Given data:
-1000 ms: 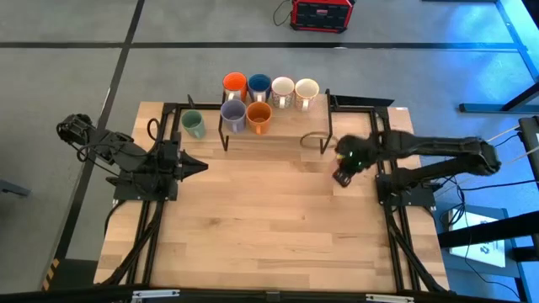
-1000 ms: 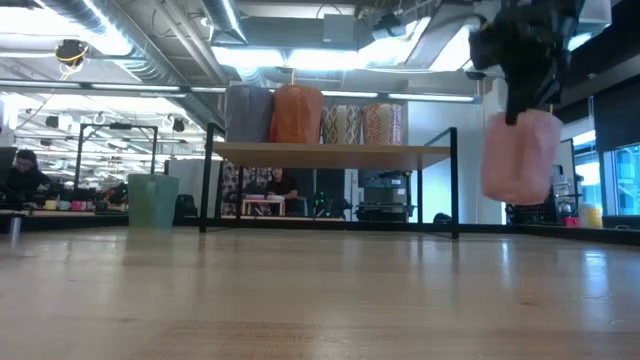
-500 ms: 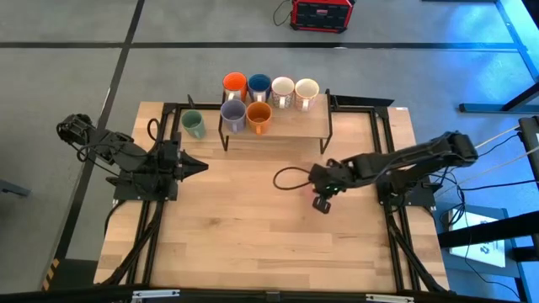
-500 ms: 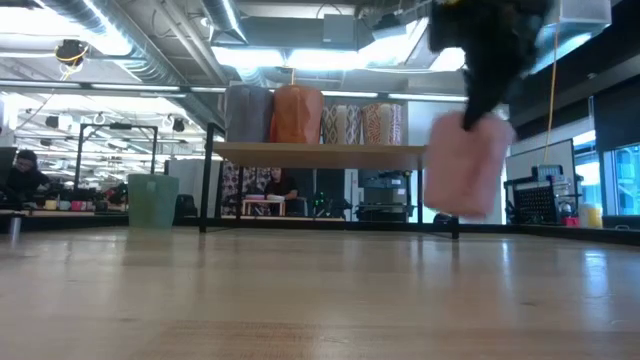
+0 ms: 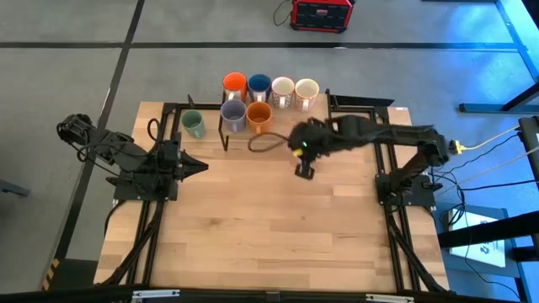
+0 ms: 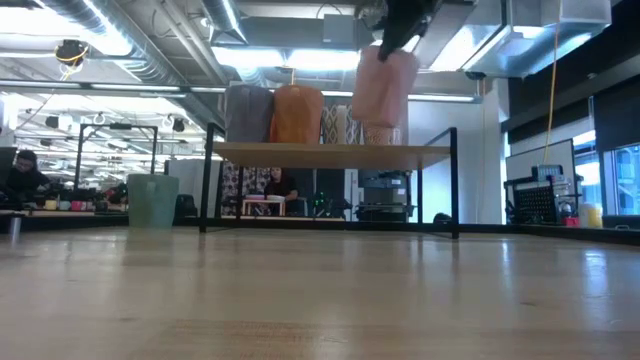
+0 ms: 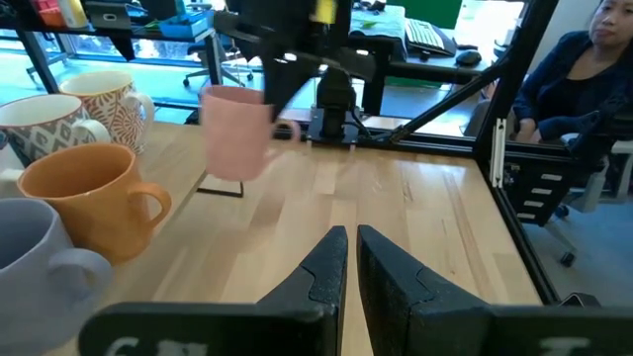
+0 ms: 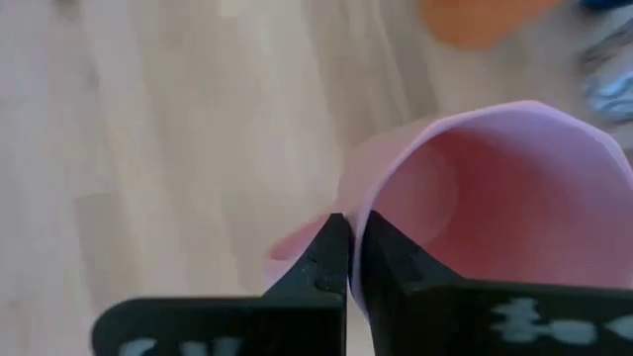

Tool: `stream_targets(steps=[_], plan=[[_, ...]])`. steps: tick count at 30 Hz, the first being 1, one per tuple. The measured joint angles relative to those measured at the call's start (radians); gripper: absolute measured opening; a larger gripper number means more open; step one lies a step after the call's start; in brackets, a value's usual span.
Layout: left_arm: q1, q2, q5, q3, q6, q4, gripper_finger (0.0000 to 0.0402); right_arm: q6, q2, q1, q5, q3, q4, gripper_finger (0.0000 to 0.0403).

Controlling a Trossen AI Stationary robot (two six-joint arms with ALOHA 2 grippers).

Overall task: Place coffee mugs
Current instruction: Put the pink mug on the shelf

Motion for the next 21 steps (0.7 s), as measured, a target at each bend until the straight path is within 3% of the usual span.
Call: stream_targets(steps=[9,21], plan=[[0.0,0.0,0.0,0.0,0.0,0.0,0.0021,-0.193,0.156,-0.156,-0.03,0.207,-0.02,0.0],[0.0,-0.001,0.0,0.0,0.0,-0.001,0.0021,-0.227,0.223,-0.244,-0.121,0.223,0.0,0.0]])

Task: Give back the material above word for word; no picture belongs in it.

Answer section:
-1000 ms: 
-1000 ms: 
-500 ms: 
-500 ms: 
+0 ms: 
+0 ms: 
+0 ms: 
+0 ms: 

Tool: `stream_targets(steps=[_], plan=[[_, ...]])`. steps: tick count at 30 Hz, the first being 1, one per tuple. The measured joint angles relative to those measured at the call's start (radians); gripper: absolute measured opening; a larger gripper number means more open; step one lies a step after the call's start; in brackets, a value's usual span.
Layout: left_arm: q1, q2, q5, q3, q6, q4, gripper_finger (0.0000 to 0.0402); right_arm: q6, q2, q1, q5, q3, q4, gripper_finger (0.0000 to 0.0403).

Controlling a Trossen AI Stationary robot (two six-joint arms with ALOHA 2 grippers).

Overall task: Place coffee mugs
Current instruction: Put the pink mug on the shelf

Motion for the next 21 steps (0.7 s), as measured, a target at each bend until the straight path is within 3% of the usual span.
Call: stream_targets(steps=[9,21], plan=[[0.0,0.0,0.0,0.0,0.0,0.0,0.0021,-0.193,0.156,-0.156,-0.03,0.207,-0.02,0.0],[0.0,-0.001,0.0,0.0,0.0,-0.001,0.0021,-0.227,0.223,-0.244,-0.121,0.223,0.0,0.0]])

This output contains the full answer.